Rukhsana Parveen

Personal information
- Full name: Rukhsana Parveen
- Nationality: Pakistani
- Born: May 5, 1992 (age 34) Pakistan
- Height: 1.62 m (5 ft 4 in)
- Weight: 64 kg (141 lb)

Sport
- Sport: Boxing

Medal record
Representing Pakistan
South Asian Games
| Bronze medal – third place | 2016 Guwahati | 60kg |
| Bronze medal – third place | 2019 Kathmandu | 64kg |

= Rukhsana Parveen =

Pakistani boxer

Rukhsana Parveen (born 5 May 1992) also spelled Rukhsana Perveen is a female boxer from Pakistan. In 2016, she along with two other teammates became the first women boxers from Pakistan to compete in an international competition when they participated at the South Asian Games in Guwahati, India. She was also included in the first ever team sent to the Asian Games.

== Career ==
Parveen has stated that she was inspired to take up boxing after watching the biographical movie of the Indian boxer, Mary Kom. She took up the sport in 2015 and had been coached by Nauman Karim for only eight months before she was selected to participate in the 2016 South Asian Games held in Guwahati, India.

=== National ===
Representing Punjab, Parveen won gold in the light weight category at the First National Women Boxing Championship held in Lahore in 2018.

=== International ===
==== South Asian Games ====
Parveen was being coached by Shehnaz Kamal when she along with Khoushleem Bano and Sofia Javed were scouted by the Pakistan Boxing Federation and included into the team to compete at the 2016 South Asian Games held in Guwahati, India. Parveen reached the semi-finals in the 60 kg category and earned a bronze medal. With this medal, she became the second Pakistani woman (after Sofia Javed) to win an international medal in boxing.
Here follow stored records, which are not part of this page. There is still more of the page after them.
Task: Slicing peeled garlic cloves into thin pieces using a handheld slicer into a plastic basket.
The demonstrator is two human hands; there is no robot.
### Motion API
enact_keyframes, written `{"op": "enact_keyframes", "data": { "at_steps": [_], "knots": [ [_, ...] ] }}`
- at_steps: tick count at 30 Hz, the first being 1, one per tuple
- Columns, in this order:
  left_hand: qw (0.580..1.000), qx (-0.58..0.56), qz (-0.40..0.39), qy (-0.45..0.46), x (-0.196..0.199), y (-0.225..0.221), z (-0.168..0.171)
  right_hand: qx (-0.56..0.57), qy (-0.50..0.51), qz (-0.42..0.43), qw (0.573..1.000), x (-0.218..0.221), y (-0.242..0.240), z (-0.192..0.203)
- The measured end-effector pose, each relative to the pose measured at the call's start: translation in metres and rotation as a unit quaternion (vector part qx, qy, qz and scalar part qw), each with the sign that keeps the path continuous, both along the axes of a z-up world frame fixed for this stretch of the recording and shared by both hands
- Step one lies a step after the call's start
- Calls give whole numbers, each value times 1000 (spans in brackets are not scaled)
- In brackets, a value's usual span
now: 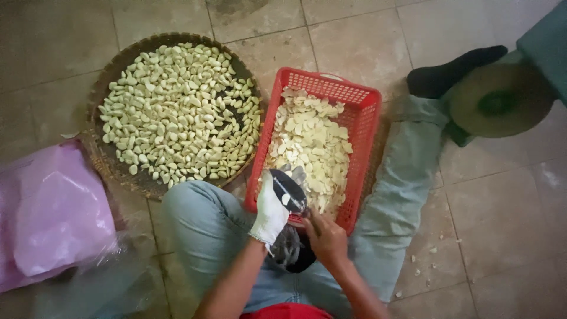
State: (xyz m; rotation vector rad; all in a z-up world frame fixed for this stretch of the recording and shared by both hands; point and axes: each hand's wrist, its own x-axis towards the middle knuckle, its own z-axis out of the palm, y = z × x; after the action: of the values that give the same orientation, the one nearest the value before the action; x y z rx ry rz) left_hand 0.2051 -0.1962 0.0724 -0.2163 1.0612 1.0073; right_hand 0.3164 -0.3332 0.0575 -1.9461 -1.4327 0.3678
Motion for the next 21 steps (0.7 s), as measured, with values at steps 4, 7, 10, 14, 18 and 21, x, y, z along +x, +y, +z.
{"op": "enact_keyframes", "data": {
  "at_steps": [4,7,10,14,18,21],
  "knots": [
    [995,40,-94,-24,9,-12,29,51,-64,-26,996,16,25,-3],
    [992,43,-116,-24,13,-11,7,31,-30,-28,999,19,34,0],
    [995,11,-87,45,19,1,31,25,-3,-16,1000,6,16,5],
    [994,-8,-105,29,21,10,32,65,-86,-15,994,16,7,-30],
    [991,21,-130,-37,14,-8,-49,49,-35,-37,997,27,41,9],
    [990,38,-126,-56,17,7,17,37,-2,-31,999,21,33,5]
  ]
}}
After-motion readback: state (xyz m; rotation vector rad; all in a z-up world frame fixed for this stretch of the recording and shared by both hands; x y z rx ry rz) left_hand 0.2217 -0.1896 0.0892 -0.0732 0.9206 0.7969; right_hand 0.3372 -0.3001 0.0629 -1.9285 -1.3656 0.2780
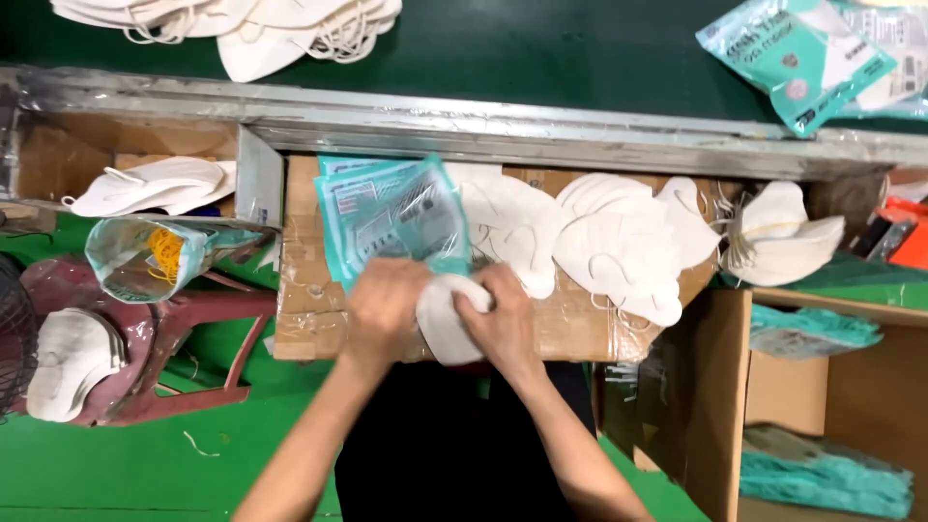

At the 2019 South Asian Games in Kathmandu, Nepal, Parveen repeated her performance by claiming another bronze but this time in the 64 kg category.

==== Asian Games ====
To prepare for the 2018 Asian Games held in Jakarta, Indonesia, Parveen along with five other women were part of a training camp held in the capital. Islamabad. She along with Razia Bano was then selected as part of Pakistan's first ever team to compete at the continental level where she participated in the 60 kg category. In the round of 16 she lost to the Indian boxer, Pavitra.